INFORMATION PROVIDED Block Start

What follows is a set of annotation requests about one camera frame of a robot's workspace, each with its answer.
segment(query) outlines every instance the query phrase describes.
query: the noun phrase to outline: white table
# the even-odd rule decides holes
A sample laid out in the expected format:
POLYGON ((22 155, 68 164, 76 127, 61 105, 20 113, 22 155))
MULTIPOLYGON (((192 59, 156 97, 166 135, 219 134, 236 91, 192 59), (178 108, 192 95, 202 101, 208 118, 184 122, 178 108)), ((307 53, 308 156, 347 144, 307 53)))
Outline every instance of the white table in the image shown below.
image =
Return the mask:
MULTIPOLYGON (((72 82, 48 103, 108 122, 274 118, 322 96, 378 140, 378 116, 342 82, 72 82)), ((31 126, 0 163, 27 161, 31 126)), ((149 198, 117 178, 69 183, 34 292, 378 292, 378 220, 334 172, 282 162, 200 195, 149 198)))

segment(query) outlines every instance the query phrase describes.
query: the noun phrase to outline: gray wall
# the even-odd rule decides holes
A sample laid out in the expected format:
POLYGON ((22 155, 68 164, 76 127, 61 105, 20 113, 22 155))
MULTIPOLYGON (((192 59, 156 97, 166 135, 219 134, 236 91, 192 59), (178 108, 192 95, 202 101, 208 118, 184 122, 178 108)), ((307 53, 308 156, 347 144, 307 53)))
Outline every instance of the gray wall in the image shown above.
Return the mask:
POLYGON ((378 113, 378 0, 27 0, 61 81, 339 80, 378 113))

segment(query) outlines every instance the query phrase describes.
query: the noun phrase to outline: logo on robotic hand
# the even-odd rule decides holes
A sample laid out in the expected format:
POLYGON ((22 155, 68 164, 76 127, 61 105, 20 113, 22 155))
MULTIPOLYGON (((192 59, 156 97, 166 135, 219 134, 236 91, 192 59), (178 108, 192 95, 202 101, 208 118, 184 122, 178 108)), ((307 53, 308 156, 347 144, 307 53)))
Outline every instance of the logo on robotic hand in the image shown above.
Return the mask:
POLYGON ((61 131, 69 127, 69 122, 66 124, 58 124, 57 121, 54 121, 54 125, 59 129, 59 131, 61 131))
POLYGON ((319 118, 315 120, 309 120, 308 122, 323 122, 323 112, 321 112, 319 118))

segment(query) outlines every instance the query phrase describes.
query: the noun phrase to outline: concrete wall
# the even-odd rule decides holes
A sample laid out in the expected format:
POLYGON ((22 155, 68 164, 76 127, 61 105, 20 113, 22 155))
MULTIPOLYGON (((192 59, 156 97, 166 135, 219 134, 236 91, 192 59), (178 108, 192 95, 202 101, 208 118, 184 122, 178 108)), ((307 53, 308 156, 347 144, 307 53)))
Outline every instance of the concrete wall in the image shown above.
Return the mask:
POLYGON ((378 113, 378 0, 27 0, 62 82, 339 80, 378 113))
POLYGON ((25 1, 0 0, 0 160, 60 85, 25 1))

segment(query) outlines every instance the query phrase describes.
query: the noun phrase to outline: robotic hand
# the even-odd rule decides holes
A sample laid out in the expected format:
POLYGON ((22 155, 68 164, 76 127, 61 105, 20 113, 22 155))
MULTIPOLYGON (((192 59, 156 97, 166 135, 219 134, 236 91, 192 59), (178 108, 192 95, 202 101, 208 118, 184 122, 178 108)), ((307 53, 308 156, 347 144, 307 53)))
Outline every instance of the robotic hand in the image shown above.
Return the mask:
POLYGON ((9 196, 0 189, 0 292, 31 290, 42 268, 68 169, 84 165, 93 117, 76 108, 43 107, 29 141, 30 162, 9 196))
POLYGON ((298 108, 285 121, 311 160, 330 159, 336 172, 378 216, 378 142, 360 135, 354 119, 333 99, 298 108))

INFORMATION PROVIDED Block End

EXERCISE INSTRUCTIONS: Each and every record above needs writing out exactly.

FINISHED EXERCISE:
What follows is a set of annotation requests about one camera frame of a robot's workspace, each with its answer.
segment(query) outlines every instance the query phrase describes.
query: the noun phrase to outline: white table
# the even-odd rule decides holes
A sample laid out in the expected format:
POLYGON ((22 155, 68 164, 76 127, 61 105, 20 113, 22 155))
MULTIPOLYGON (((192 59, 156 97, 166 135, 219 134, 236 91, 192 59), (178 108, 192 95, 202 101, 208 118, 184 122, 178 108)), ((307 53, 308 156, 347 144, 307 53)))
Outline every instance of the white table in the image shown below.
image =
Return the mask:
MULTIPOLYGON (((72 82, 48 103, 108 122, 274 118, 322 96, 378 140, 378 116, 342 82, 72 82)), ((31 126, 0 163, 27 161, 31 126)), ((149 198, 117 178, 69 183, 34 292, 378 292, 378 220, 334 172, 282 162, 200 195, 149 198)))

segment(query) outlines every instance the query phrase describes.
query: the noun phrase to outline: gray wall
# the even-odd rule decides holes
A sample laid out in the expected format:
POLYGON ((22 155, 68 164, 76 127, 61 105, 20 113, 22 155))
MULTIPOLYGON (((192 59, 156 97, 166 135, 219 134, 236 91, 192 59), (178 108, 192 95, 202 101, 208 118, 184 122, 178 108)), ((307 53, 308 156, 347 144, 307 53)))
Outline every instance of the gray wall in the image shown above.
Return the mask:
POLYGON ((378 113, 378 0, 27 0, 61 81, 339 80, 378 113))

segment(query) outlines every instance the query phrase describes.
query: the noun phrase to outline: logo on robotic hand
# the even-odd rule decides holes
A sample laid out in the expected format:
POLYGON ((22 155, 68 164, 76 127, 61 105, 20 113, 22 155))
MULTIPOLYGON (((192 59, 156 97, 166 135, 219 134, 236 91, 192 59), (178 108, 192 95, 202 101, 208 118, 184 122, 178 108)), ((307 53, 308 156, 347 144, 307 53)))
Outline every instance of the logo on robotic hand in the image shown above.
Return the mask:
POLYGON ((61 131, 69 127, 69 122, 66 124, 58 124, 57 121, 54 121, 54 125, 59 129, 59 131, 61 131))
POLYGON ((319 118, 315 120, 309 120, 308 122, 323 122, 323 112, 321 112, 319 118))

segment(query) outlines every instance the query phrase describes.
query: the noun phrase to outline: concrete wall
# the even-odd rule decides holes
A sample laid out in the expected format:
POLYGON ((22 155, 68 164, 76 127, 61 105, 20 113, 22 155))
MULTIPOLYGON (((192 59, 156 97, 166 135, 219 134, 236 91, 192 59), (178 108, 192 95, 202 101, 208 118, 184 122, 178 108)), ((307 53, 308 156, 347 144, 307 53)))
Outline every instance of the concrete wall in the image shown above.
Return the mask:
POLYGON ((378 113, 378 0, 27 0, 62 82, 339 80, 378 113))
POLYGON ((25 1, 0 0, 0 160, 60 85, 25 1))

segment(query) outlines every instance the query phrase describes.
query: the noun phrase to outline: robotic hand
# the even-odd rule decides holes
A sample laid out in the expected format:
POLYGON ((22 155, 68 164, 76 127, 61 105, 20 113, 22 155))
MULTIPOLYGON (((192 59, 156 97, 166 135, 219 134, 236 91, 192 59), (178 108, 192 95, 202 101, 208 118, 184 122, 178 108)), ((307 53, 308 156, 347 144, 307 53)))
Outline every instance of the robotic hand in the image shown above.
Return the mask:
POLYGON ((9 196, 0 189, 0 292, 31 290, 42 268, 68 169, 84 165, 93 117, 76 108, 43 107, 29 141, 30 162, 9 196))
POLYGON ((298 108, 285 121, 311 160, 330 159, 336 172, 378 216, 378 142, 360 135, 354 119, 333 99, 298 108))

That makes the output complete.